I let out a loud scream as I thrusted the glass bowl against the wall, shattering it into multiple pieces. "Fuck everything!" I yelled in complete aggravation. I grabbed a piece of glass with a jagged edge, and curled it into my hand until multiple droplets of blood ran down my arm.
It was the most refreshing pain I had ever received, making me smile and wince at the same time. I wondered why I never tried this before. I continued to squeeze the glass until I could no longer distinguish it from my hand due to all the blood.
Sighing happily, I went to the sink to wash off the wound. It ran down the length of my hand, and about an inch deep. It was unexplainably satisfying to focus on physical pain than the emotional pain I carried inside. I needed a break, and I got exactly what I sought after.
I bandaged up my hand with gauze, and went to sit on the porch. As I stared at the sky, I began to recall all the reasons I was so upset, and the high from self-harm eventually faded.
I felt myself begin to get angry again, and I was tempted to repeat the process, but then he showed up. I stifled an eye roll as I folded my arms. I was not particularly unhappy to see him, but I was not particularly happy either.
"Hi." He greeted. He seemed like he wanted to sit next to me, but for whatever reason he decided not to.

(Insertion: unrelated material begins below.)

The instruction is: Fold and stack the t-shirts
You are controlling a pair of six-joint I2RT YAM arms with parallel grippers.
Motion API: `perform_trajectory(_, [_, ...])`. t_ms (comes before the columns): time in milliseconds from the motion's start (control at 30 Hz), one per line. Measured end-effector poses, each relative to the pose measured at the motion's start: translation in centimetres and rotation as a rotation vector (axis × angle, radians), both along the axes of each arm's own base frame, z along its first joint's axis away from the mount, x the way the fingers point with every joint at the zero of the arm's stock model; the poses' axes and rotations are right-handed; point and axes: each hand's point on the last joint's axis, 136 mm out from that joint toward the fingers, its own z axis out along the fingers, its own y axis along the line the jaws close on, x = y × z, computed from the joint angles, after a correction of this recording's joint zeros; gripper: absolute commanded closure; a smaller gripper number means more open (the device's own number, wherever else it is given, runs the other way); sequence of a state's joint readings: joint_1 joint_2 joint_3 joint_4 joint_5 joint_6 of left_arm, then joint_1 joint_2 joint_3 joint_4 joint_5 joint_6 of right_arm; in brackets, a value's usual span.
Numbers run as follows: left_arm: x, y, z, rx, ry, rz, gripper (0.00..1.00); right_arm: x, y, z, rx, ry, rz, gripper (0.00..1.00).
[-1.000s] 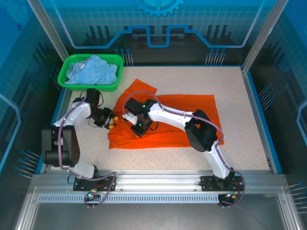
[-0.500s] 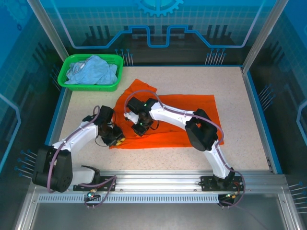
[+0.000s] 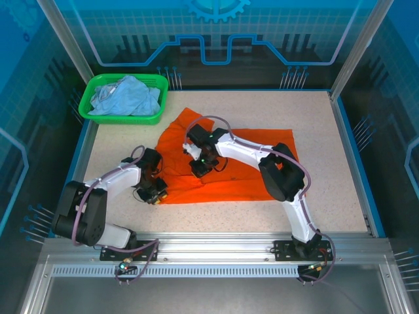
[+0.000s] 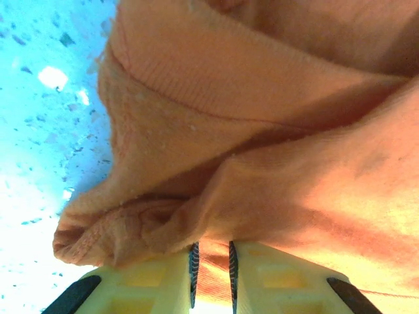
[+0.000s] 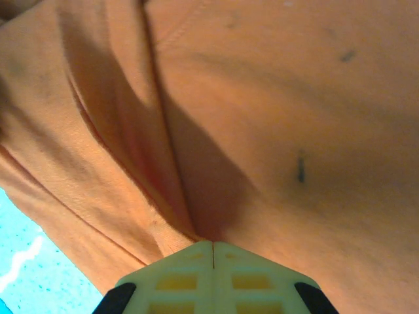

"Hi." I said curtly, and he raised his eyebrows at my tone.
"What's wrong with you?"
I don't answer. Instead I hoisted myself up from the porch, and stormed in the house. He follows after me, and I stop in the kitchen. He surveys the broken glass, and looks to me with confusion. If I had known he would be home this early, I would have cleaned it up.
"What happened here?"
"I don't know what you're talking about." I retort, playing dumb. I did not want to discuss why I was angry, so this seemed like the next best option.
"Oh really?" He chuckled humorlessly. "So you don't know how my mother's bowl got smashed?"
I bit my lip. I forgot that bowl actually meant something to him. I felt bad, and I did not really know what to say. I just stood there looking back and forth from him to the shattered bowl.
When he did not speak, I felt the need to say something. "Sorry?" I offered unsurely knowing it probably would not help.
"Bullshit." He said.
We stayed in silence for a few more moments before he sighed. "I don't even care about the bowl, ok? Just tell me what's wrong."
The invitation seemed so inviting, but I could not do it. At that moment, I felt much better keeping what was bothering me inside, somehow it felt safer that way.
"I'm fine."
He shook his head. "No you're not, stop lying."
I rolled my eyes, and turned to walk out of the kitchen. He grabbed my arms, and spun me around to face him. I wanted to spit in his face, but I was not sure that would go over to well.
"What the hell do you want?" I asked angrily.
"I want to know what your problem is." He answered calmly, still holding on tightly to my arm. My gaze dropped, and I suddenly became very interested in the tile on the floor.
"I don't have one." I said, and he snorted.
This irritated me, and I decided to tell him what was really on my mind. "You want to know what my problem is? I'm tired of you, and this sorry ass relationship!" I yelled, tears flowing like streams down my cheeks.
He closed his eyes, and rubbed his temples. "Not again."
"Yes again! Everyday I try and try to work at it, but it gets nowhere. We just don't click like we need to, we're always fighting, and we haven't progressed at all in our relationship."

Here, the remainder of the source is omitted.